───── Extracted information

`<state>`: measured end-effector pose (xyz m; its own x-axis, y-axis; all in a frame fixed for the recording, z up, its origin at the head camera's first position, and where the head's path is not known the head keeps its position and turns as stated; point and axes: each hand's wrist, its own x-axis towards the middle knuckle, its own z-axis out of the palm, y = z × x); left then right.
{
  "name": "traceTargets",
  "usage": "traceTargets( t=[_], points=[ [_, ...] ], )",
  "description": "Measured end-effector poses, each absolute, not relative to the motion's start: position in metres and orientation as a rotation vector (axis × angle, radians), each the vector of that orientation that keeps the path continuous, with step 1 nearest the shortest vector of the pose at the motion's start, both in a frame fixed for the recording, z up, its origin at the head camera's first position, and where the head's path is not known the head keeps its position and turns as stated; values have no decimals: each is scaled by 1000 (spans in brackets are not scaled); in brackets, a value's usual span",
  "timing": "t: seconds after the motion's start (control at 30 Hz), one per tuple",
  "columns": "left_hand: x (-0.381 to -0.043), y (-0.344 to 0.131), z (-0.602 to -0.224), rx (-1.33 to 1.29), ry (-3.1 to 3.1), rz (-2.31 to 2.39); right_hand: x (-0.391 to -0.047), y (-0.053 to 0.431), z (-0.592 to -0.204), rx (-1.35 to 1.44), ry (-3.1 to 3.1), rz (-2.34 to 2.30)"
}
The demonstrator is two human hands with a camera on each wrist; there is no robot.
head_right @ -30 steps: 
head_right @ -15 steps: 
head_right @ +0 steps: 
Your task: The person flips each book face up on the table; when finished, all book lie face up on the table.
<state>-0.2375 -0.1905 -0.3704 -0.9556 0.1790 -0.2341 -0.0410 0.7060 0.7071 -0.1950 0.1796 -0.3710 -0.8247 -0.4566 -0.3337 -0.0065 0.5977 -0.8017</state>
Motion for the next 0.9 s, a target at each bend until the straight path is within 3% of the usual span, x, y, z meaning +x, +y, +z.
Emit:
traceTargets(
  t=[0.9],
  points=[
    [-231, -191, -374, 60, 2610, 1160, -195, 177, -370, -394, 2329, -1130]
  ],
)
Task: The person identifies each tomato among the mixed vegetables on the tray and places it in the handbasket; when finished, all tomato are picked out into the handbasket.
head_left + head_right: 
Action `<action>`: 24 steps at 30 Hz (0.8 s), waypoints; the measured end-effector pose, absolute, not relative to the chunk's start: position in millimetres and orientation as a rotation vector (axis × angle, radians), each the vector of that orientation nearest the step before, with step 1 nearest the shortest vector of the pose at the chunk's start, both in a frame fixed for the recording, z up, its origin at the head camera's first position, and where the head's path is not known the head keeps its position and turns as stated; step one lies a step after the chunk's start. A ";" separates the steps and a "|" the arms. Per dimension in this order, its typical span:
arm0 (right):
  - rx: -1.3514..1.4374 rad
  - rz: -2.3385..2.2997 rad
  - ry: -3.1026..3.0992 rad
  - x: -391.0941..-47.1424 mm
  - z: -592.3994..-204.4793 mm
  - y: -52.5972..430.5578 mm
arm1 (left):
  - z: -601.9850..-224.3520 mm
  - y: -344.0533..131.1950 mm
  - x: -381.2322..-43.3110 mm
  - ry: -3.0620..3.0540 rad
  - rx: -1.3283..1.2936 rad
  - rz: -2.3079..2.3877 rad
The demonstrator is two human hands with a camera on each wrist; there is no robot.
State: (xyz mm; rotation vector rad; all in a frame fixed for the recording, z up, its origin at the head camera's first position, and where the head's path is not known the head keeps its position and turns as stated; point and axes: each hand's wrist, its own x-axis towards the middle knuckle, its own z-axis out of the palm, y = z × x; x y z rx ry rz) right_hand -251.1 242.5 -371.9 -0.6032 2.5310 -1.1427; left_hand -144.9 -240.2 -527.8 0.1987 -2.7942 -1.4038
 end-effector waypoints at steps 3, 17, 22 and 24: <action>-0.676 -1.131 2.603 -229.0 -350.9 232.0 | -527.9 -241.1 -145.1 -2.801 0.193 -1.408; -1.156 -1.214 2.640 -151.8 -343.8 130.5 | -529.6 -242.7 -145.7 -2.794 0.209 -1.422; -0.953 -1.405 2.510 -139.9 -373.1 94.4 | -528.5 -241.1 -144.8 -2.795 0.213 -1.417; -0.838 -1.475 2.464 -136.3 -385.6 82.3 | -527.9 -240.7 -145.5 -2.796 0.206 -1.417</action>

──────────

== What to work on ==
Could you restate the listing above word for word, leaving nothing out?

== Solution to this problem ==
`<state>`: measured end-effector pose (xyz m; its own x-axis, y-axis; all in a frame fixed for the recording, z up, its origin at the head camera's first position, and where the head's path is not known the head keeps its position and turns as stated; point and axes: each hand's wrist, its own x-axis towards the middle knuckle, its own z-axis out of the palm, y = z × x); left then right.
{
  "name": "traceTargets",
  "usage": "traceTargets( t=[_], points=[ [_, ...] ], )",
  "description": "Measured end-effector poses, each absolute, not relative to the motion's start: position in metres and orientation as a rotation vector (axis × angle, radians), each the vector of that orientation that keeps the path continuous, with step 1 nearest the shortest vector of the pose at the motion's start, both in a frame fixed for the recording, z up, its origin at the head camera's first position, and where the head's path is not known the head keeps its position and turns as stated; values have no decimals: each is scaled by 1000 (spans in brackets are not scaled); in brackets, a value's usual span",
  "timing": "t: seconds after the motion's start (control at 30 Hz), one per tuple",
  "columns": "left_hand: x (-0.381 to -0.043), y (-0.344 to 0.131), z (-0.602 to -0.224), rx (-1.33 to 1.29), ry (-3.1 to 3.1), rz (-2.31 to 2.39); right_hand: x (-0.391 to -0.047), y (-0.053 to 0.431), z (-0.592 to -0.204), rx (-1.35 to 1.44), ry (-3.1 to 3.1), rz (-2.34 to 2.30)"
}
The demonstrator is two human hands with a camera on each wrist; there is no robot.
head_right @ -30 steps: 
head_right @ -15 steps: 
head_right @ +0 steps: 
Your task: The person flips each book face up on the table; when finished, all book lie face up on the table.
<state>-0.2375 -0.1905 -0.3704 -0.9556 0.1790 -0.2341 -0.0410 0.7060 0.7071 -0.1950 0.1796 -0.3710 -0.8247 -0.4566 -0.3337 -0.0065 0.5977 -0.8017</state>
Motion for the next 0.9 s, a target at each bend until the straight path is within 3% of the usual span, x, y, z meaning +x, +y, +z.
Emit:
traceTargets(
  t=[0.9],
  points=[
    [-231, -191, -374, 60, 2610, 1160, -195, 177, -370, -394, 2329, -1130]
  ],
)
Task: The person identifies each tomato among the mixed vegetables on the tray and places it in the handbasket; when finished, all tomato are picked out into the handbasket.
head_left + head_right: 
Action `<action>`: 24 steps at 30 Hz (0.8 s), waypoints; the measured end-effector pose, absolute, not relative to the chunk's start: position in millimetres and orientation as a rotation vector (axis × angle, radians), each the vector of that orientation nearest the step before, with step 1 nearest the shortest vector of the pose at the chunk's start, both in a frame fixed for the recording, z up, its origin at the head camera's first position, and where the head's path is not known the head keeps its position and turns as stated; step one lies a step after the chunk's start. A ";" separates the steps and a "|" the arms. Per dimension in this order, its typical span:
arm0 (right):
  - rx: -1.3514..1.4374 rad
  - rz: -2.3385..2.2997 rad
  - ry: -3.1026..3.0992 rad
  - x: -391.0941..-47.1424 mm
  - z: -592.3994..-204.4793 mm
  - y: -52.5972..430.5578 mm
arm1 (left):
  - z: -601.9850..-224.3520 mm
  - y: -344.0533..131.1950 mm
  - x: -381.2322..-43.3110 mm
  - ry: -3.0620..3.0540 rad
  - rx: -1.3283..1.2936 rad
  - rz: -2.3079..2.3877 rad
The demonstrator is two human hands with a camera on each wrist; there is no robot.
State: (xyz mm; rotation vector rad; all in a frame fixed for the recording, z up, its origin at the head camera's first position, and where the head's path is not known the head keeps its position and turns as stated; point and axes: each hand's wrist, its own x-axis towards the middle knuckle, its own z-axis out of the palm, y = z × x; x y z rx ry rz) right_hand -251.1 242.5 -371.9 -0.6032 2.5310 -1.1427; left_hand -144.9 -240.2 -527.8 0.1987 -2.7942 -1.4038
 end-effector waypoints at steps 3, 17, 22 and 24: <action>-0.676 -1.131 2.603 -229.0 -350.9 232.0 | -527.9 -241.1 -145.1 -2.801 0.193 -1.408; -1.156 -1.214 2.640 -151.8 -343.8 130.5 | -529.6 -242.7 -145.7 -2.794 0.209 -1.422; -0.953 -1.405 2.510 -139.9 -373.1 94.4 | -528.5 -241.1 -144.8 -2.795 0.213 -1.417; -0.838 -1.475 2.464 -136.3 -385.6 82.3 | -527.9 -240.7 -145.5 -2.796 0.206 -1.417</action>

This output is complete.